Reva Klein reads the unexpurgated version of Anne Frank's Diary. Since the publication of Anne Frank's Diary of a Young Girl in 1947, the author has been transformed into a symbol of martyrdom. This construction of St Anne is an understandable phenomenon. The world, in its inability to confront the essential meaning of the Holocaust, craved a vehicle through which to expiate its guilt.
And Anne Frank has presented us with such an opportunity through her goodness, her optimism, her utter lack of bitterness. The girl who was ennobled by her suffering ennobles the rest of us as we pay homage to her fortitude.
Heavy editing of the diary by her father Otto immediately after the war made Anne's metamorphosis from teenager to icon possible. Her father, the only one of the family to survive the concentration camps, took great pains to excise references to subjects and people which he considered inappropriate. Careful and traditional gentleman that he was, and living in a world with different thresholds of decency from our own, the bereaved father omitted completely or partially Anne's writings on the changes her pubescent body was going through, her short-lived but intense obsession with Peter, her sometimes unkind observations on her family and the others living cheek by jowl in the secret annexe and the myriad irritations and moods understandable in a 13-year-old cooped up indoors with the same people for two years.
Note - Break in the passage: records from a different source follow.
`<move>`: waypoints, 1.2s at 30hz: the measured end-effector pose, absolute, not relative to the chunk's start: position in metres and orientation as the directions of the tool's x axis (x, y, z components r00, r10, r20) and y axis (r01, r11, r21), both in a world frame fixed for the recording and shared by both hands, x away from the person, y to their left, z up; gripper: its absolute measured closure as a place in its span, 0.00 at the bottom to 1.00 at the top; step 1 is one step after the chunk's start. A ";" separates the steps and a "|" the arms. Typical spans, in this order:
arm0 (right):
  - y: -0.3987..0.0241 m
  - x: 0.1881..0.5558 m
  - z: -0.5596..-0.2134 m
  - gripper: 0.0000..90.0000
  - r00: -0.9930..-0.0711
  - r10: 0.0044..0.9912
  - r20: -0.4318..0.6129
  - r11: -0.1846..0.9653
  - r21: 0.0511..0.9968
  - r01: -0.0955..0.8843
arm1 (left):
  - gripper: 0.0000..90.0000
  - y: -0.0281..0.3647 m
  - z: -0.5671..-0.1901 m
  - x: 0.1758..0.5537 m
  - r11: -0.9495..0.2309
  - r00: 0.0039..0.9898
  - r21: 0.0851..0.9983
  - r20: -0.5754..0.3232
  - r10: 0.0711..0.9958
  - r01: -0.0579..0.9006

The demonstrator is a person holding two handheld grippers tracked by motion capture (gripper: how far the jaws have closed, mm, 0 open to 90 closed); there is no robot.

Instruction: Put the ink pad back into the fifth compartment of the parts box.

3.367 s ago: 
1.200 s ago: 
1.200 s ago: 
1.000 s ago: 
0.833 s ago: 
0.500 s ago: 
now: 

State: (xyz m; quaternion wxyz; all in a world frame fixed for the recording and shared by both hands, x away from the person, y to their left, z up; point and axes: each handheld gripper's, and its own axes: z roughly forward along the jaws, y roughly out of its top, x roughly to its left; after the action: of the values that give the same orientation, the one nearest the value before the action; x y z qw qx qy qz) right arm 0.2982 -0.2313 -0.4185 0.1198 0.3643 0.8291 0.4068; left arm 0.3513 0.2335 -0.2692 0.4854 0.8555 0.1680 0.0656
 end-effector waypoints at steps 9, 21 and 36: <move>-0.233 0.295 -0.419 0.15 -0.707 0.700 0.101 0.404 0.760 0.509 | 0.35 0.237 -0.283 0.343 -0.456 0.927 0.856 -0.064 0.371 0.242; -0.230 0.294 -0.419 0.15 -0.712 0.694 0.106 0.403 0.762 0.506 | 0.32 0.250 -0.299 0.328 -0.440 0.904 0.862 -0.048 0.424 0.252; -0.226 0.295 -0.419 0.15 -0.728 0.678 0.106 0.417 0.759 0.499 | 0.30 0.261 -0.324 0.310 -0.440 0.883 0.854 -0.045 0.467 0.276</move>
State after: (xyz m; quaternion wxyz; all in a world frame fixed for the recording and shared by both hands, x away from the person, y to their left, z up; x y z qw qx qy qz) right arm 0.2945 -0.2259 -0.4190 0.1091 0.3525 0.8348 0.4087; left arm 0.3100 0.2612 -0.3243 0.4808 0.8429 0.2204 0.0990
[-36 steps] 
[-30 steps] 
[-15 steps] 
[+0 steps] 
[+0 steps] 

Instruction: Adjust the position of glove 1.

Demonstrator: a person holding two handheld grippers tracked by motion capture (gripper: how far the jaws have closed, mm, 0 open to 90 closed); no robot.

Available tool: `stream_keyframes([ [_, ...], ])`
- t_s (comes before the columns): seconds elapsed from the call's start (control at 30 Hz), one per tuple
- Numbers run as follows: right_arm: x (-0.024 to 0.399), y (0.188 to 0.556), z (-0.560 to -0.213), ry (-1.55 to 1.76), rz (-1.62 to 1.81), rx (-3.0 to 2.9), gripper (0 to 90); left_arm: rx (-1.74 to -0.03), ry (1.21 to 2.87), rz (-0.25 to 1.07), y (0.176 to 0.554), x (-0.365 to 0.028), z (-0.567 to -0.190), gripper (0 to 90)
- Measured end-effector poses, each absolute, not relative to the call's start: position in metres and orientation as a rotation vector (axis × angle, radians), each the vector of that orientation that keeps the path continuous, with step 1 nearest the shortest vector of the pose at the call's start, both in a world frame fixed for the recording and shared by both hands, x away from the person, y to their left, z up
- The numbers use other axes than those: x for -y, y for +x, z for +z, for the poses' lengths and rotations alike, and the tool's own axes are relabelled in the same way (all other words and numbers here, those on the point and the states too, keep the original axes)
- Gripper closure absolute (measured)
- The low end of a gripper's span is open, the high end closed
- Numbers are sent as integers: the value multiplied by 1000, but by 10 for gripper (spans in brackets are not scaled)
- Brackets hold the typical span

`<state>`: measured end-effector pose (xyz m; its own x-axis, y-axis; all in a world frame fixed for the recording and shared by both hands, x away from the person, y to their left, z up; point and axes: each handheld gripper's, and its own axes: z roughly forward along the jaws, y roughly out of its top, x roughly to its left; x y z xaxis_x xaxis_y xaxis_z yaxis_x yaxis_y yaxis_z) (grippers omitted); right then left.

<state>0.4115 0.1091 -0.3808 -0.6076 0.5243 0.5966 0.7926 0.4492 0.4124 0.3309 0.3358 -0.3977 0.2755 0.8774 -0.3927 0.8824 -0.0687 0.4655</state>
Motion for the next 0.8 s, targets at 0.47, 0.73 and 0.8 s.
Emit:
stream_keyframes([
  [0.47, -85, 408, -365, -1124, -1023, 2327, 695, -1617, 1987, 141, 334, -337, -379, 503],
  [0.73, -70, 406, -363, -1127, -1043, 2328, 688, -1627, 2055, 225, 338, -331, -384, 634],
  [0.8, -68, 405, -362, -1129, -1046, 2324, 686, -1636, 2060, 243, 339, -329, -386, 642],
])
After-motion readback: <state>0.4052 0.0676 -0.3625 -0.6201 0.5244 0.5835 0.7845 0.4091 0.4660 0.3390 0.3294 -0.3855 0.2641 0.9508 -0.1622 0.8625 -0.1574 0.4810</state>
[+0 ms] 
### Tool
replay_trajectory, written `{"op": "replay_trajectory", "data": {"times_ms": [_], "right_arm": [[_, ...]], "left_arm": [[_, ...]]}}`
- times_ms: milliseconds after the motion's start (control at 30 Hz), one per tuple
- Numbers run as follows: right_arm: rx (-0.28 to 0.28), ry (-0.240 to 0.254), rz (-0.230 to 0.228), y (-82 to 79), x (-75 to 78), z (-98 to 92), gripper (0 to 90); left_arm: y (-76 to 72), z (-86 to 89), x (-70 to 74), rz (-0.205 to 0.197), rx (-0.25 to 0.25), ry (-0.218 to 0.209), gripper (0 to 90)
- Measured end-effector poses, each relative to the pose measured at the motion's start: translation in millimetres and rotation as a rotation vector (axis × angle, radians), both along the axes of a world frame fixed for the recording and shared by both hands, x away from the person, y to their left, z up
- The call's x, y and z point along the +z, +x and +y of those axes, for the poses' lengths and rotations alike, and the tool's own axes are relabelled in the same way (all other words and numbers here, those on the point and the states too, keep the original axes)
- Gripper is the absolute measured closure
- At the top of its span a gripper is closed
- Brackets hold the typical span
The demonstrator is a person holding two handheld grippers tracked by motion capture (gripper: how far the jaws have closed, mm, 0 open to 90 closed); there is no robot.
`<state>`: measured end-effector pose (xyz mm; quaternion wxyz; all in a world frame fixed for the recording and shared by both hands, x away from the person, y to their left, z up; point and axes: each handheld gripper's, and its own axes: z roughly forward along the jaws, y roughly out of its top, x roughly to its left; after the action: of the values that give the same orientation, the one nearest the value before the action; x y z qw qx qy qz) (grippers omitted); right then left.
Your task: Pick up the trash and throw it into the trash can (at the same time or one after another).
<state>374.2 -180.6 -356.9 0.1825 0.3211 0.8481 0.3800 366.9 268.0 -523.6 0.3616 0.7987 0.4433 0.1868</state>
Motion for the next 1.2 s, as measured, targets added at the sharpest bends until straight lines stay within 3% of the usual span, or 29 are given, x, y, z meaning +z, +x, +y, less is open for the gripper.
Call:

While it did not stop many generations of young people the world over being captivated and moved by her story, it did keep from us the three dimensionality of this quintessentially adolescent girl.
The definitive edition of the Diary of a Young Girl puts back what Otto took out and treats the text to a wholly superior new translation by Susan Massotty. It also shows us the annotations that Anne herself added in 1944 to entries written two years previously. These were in response to a radio broadcast from a spokesman for the Dutch government in exile announcing a plan to collect eyewitness accounts of the experiences of the Dutch people under German occupation for posterity - including diaries. The broadcast captured the 15-year-old writer's imagination. From then on, she harboured her own plan to publish a book after the war based on her diary and set about rewriting and editing her old entries.
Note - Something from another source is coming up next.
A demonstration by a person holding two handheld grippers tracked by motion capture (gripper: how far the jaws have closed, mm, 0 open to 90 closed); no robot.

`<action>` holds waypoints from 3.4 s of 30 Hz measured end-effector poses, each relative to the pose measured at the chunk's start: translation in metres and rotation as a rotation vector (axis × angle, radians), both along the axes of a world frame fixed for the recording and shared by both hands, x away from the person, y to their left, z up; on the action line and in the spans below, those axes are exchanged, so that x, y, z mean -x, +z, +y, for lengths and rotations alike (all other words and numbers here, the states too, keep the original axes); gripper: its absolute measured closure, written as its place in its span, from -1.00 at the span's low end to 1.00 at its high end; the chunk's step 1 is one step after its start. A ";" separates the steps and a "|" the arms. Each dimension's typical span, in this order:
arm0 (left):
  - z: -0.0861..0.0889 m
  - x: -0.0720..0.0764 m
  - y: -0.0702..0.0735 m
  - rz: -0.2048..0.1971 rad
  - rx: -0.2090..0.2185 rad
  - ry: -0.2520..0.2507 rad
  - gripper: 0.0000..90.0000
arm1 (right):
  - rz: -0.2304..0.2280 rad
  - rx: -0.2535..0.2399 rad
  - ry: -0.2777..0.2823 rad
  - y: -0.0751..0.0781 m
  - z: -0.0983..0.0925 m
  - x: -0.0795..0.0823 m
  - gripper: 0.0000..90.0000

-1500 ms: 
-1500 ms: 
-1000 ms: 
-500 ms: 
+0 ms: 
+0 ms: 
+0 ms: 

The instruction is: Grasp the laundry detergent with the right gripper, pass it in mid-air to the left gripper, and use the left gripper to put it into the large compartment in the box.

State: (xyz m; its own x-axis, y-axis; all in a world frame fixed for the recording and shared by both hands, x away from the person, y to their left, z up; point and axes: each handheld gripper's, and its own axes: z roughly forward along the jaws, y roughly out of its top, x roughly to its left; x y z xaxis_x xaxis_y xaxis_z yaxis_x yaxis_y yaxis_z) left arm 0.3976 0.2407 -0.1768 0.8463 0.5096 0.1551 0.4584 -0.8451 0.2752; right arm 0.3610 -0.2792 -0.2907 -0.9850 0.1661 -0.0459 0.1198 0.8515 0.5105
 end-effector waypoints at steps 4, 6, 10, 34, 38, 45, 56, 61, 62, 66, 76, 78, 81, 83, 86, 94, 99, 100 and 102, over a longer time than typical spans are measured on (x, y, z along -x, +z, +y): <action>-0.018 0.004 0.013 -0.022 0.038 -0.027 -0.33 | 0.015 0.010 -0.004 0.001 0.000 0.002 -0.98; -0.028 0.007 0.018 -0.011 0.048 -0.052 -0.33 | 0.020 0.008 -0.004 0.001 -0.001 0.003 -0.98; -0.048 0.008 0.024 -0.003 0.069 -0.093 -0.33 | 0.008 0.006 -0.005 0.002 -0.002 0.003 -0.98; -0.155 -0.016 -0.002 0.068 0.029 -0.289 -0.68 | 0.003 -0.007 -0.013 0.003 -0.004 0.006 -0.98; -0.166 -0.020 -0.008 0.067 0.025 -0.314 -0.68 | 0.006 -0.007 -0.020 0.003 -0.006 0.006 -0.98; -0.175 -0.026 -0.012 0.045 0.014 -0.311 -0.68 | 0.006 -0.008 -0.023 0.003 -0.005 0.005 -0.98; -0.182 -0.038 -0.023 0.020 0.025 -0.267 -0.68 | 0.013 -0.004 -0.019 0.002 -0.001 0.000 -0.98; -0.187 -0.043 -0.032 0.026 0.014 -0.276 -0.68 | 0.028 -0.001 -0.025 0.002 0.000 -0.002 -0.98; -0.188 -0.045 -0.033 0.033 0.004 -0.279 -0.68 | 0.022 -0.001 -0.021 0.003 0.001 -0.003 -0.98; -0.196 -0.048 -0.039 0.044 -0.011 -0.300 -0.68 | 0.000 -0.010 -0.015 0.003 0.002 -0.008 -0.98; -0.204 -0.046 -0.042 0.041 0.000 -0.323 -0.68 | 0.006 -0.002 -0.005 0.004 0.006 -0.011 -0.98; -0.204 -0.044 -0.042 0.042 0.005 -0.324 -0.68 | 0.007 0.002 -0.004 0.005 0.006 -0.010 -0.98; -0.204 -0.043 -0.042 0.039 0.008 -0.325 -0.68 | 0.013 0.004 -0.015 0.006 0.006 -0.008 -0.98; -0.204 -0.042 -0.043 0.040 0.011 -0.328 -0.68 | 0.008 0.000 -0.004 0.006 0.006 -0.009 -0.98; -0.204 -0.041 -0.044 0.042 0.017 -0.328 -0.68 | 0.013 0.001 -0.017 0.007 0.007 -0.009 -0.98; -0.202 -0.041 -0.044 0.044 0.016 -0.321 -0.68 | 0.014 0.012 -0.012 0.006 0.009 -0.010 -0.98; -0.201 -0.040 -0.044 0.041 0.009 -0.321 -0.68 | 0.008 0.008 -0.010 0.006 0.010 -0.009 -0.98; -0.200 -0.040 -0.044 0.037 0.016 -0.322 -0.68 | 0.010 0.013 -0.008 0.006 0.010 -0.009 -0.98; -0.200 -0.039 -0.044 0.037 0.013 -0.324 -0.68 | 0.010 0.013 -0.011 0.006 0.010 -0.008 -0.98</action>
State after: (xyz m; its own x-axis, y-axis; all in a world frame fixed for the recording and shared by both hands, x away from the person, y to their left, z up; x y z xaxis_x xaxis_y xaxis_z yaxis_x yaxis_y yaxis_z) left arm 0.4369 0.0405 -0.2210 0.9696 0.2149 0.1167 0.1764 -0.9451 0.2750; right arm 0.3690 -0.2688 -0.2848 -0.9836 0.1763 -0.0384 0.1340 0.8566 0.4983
The new version, containing approximately 30 per cent more material than the original published diary, is a revelation. Mirjam Pressler's enlightened editing has injected a vibrancy and youthful credibility to the material that was lacking before. Anne is metamorphosed from slightly wooden museum piece to a complicated girl who has her ups and downs and comes across as startlingly contemporary.
Take the entries for March 17 1944. In the old version edited by Otto Frank, 15-year-old Anne complains about her parents: "Something else, especially about me, that doesn't please them: I don't feel like giving lots of kisses any more and I think fancy pet names are frightfully affected. In short, I'd really like to be rid of them for a while." In the new translation previously excised bits are included to good effect: "There's something else that displeases them: I no longer feel like giving them little kisses morning, noon and night. All those little nicknames seem so affected, and Father's fondness for talking about farting and going to the lavatory is disgusting. In short, I'd like nothing better than to do without their company for a while, and they don't understand that."
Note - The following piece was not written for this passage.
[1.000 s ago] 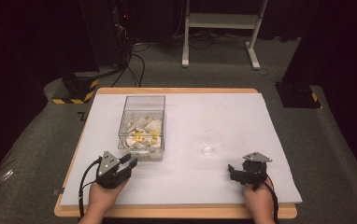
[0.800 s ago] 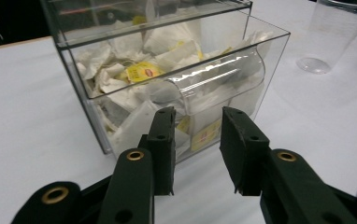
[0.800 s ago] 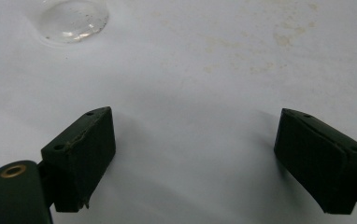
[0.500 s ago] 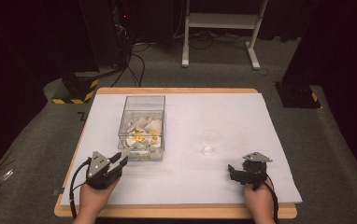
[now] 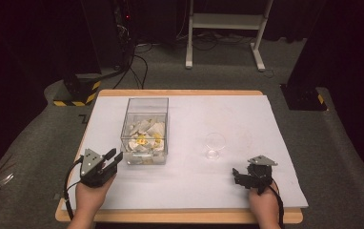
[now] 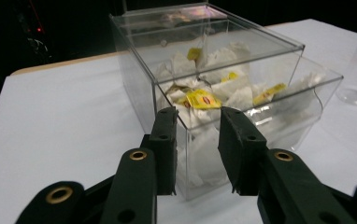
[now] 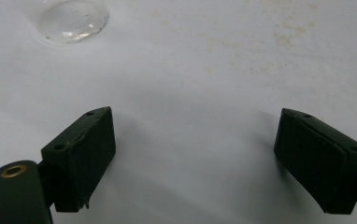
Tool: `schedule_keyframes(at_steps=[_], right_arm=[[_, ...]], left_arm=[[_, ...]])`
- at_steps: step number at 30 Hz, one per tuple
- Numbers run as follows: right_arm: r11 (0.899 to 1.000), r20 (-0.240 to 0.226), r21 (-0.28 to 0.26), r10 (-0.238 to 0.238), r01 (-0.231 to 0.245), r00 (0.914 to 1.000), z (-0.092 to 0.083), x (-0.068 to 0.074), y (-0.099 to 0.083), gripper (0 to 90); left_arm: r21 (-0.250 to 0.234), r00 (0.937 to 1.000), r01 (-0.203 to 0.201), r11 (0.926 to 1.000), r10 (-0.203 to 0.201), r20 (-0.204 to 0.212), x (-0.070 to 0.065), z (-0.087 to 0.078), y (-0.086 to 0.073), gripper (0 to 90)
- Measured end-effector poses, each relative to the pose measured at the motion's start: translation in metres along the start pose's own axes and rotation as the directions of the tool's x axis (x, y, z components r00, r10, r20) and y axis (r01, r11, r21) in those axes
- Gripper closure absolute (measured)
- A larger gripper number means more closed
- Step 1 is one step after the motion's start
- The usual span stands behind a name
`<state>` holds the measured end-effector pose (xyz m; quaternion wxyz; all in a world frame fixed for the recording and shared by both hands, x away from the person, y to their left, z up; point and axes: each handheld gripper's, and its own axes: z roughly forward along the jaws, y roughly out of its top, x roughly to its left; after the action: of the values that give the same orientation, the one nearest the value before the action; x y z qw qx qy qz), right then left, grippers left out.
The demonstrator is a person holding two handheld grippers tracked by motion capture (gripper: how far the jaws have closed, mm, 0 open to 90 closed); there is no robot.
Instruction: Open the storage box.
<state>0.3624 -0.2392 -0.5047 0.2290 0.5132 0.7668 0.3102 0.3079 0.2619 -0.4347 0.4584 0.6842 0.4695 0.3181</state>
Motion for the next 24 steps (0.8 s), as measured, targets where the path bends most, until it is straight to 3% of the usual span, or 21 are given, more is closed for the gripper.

She also emerges, in a previously omitted passage from June 13, 1944, as a thoroughly modern feminist railing against the "system of values and the men who don't acknowledge how great, difficult, but ultimately beautiful women's share in society is." Given the by then appalling circumstances in which she and her fellow prisoners were living, the very fact that she was thinking about the inequality of the sexes is a testament to her lively mind. Six weeks after that entry was written, she and the others were discovered and transferred to Westerbork transit camp before being deported to Auschwitz. Anne and her sister Margot died in Bergen Belsen a few weeks before liberation in April 1945.
This edition will shine a new light on Anne Frank for those who have read the original diary. And for readers new to her, including young people who are the age she was when she started writing, it will be an immensely powerful and enjoyable introduction to the multi-faceted person that she was and the world that she inhabited - a world, in many ways, not so different from our own.